The eerie images that one faces in Valencia seem to be taken from a science fiction film. Only life always proves in the cruelest way that it is ahead of art. The third largest city in Spain was “hit” hard by unprecedented bad weather, a result of the climate crisis that the whole planet is experiencing. Already the country counts dozens of dead, (a number that is expected to increase), many are injured, while the damage to infrastructure and property is incalculable.

Spaniards recount how they experienced the horrors of deadly floods

The Spaniards who experienced the deadly floods are shocking, as they recount in dramatic tones what they experienced.

“When the water started to rise, it came like a wave,” said Guillermo Serrano Perez. “It was like a tsunami.” The 21-year-old from Paiporta, near Valencia, is one of thousands of people who experienced the deadly floods as reported by the BBC.

He was driving on the highway with his parents on Tuesday afternoon when the water rushed in. They survived by climbing a bridge and abandoning their car in the fury of the flood.

Although heavy rain battered the area for hours, many, like Guillermo Serrano Pérez and his family, managed to survive.

THE Paco he was driving from Valencia to nearby Picacent when he was caught off guard by flash floods that engulfed the roads.

He told El Mundo newspaper “the speed of the water was crazy” as he swept the cars away: “The pressure was terrible. I managed to get out of the car and the water pushed me against a fence which I managed to grab, but I couldn’t move.”

“He wouldn’t let me go. He tore my clothes off,” she said.

OR Patricia Rodríguez, from Sedaví, was also caught in the floods on her way home from work.

He told local media that the water began to rise as he sat in a lane of traffic near Paiporta and cars began to float away.

“We were afraid the river would burst its banks because we were right in the line of fire,” he said.
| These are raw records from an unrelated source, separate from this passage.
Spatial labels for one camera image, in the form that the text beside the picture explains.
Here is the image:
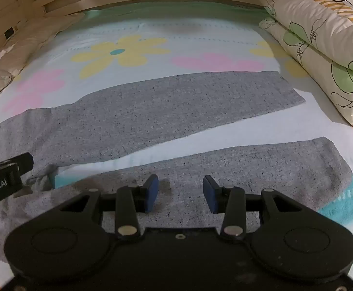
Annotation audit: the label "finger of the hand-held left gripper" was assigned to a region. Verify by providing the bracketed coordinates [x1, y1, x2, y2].
[0, 153, 34, 174]

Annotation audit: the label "floral bed sheet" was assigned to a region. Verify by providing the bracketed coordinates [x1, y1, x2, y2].
[0, 1, 353, 291]

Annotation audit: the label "grey pants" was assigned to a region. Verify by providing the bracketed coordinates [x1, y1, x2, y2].
[0, 71, 353, 263]

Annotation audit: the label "folded floral quilt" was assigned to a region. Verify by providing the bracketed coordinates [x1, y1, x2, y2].
[258, 0, 353, 130]

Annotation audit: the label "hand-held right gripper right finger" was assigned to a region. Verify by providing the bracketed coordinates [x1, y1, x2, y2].
[203, 175, 309, 241]

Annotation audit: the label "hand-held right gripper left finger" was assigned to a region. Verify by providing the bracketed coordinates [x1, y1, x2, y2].
[58, 174, 159, 240]
She managed to escape on foot with the help of another driver and watched in horror as a young man nearby carried a newborn baby to safety.

“It was just as important that nobody slipped, because if we did, the current would have carried us away,” he said.
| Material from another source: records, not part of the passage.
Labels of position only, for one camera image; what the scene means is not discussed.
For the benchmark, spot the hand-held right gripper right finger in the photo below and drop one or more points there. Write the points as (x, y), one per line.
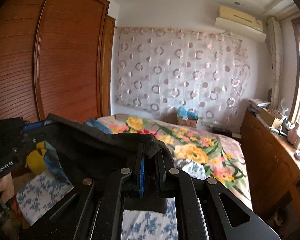
(162, 172)

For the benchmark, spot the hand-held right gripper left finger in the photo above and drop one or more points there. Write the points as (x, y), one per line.
(141, 177)

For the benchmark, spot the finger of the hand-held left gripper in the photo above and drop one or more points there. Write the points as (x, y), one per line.
(32, 141)
(35, 125)

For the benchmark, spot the black pants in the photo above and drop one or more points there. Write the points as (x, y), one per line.
(95, 150)

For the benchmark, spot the person's left hand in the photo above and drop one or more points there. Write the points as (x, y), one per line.
(3, 188)

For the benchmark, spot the yellow plush toy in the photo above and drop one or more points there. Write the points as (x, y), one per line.
(37, 161)

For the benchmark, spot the colourful flower print blanket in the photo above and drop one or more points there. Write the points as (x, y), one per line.
(190, 150)

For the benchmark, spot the blue floral bed sheet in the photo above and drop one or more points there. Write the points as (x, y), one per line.
(40, 192)

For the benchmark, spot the grey-blue folded jeans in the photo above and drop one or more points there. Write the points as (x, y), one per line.
(98, 125)

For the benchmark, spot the blue plastic bag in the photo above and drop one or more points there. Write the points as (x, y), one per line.
(187, 112)

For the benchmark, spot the flat black box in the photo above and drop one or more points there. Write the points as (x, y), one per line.
(222, 131)

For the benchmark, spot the wooden slatted wardrobe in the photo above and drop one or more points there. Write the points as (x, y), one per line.
(70, 55)

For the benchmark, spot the wooden window cabinet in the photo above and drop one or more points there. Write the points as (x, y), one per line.
(267, 160)

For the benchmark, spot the stack of papers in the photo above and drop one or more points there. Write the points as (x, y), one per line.
(257, 105)

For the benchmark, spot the open plain cardboard box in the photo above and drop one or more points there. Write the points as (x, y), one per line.
(271, 118)

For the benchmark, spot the trash bin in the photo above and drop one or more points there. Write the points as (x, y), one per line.
(282, 216)

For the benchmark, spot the dark oval object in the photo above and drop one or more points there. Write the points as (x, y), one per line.
(270, 94)

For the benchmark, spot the pink bottle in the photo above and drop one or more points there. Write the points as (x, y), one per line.
(293, 133)

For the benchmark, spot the white ornament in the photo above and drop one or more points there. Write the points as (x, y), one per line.
(283, 108)

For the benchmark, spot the bundled patterned window curtain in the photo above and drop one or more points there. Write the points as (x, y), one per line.
(275, 60)

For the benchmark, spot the circle pattern wall curtain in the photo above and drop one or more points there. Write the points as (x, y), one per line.
(177, 72)

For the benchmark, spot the wall air conditioner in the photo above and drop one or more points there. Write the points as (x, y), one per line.
(240, 22)
In a video shared on social media, residents of a wheelchair-bound care home in Paiporta can be seen trapped in a dining room with brown floodwater up to their knees.

OR Ruth Moyanoa resident of Benetússer, near Valencia, chronicled the increasingly desperate situation in the city on social media.

Pleading for help, she said she was staying with neighbors on the upper floors of her building when one of them suffered a heart attack and died.

“The Militia arrived on foot but cannot access the property because there is a car stuck at the entrance,” he wrote early Wednesday. “Can anyone tell me if anyone else can help?”

The morning brought its own challenges. Daylight revealed the full extent of the devastation, with dozens of cars piled on top of each other, destroyed businesses and entire towns covered in mud and debris.

In Valencia, a man named Juliano Sánchez drecovered with symptoms of hypothermia after being stuck in palm trees for seven hours.

“I didn’t want to die,” he told El Periódico. “I grabbed some palm trees and held on with all my strength so that I wouldn’t be swept away by the river.”

But many were less fortunate.

Dozens of people are still missing across the region, while survivors have described being helpless in the face of horrific devastation.

“We saw two cars being swept away by the current and we don’t know if there were people inside,” said a man in Las Provincias. “We’ve never seen anything like it before.”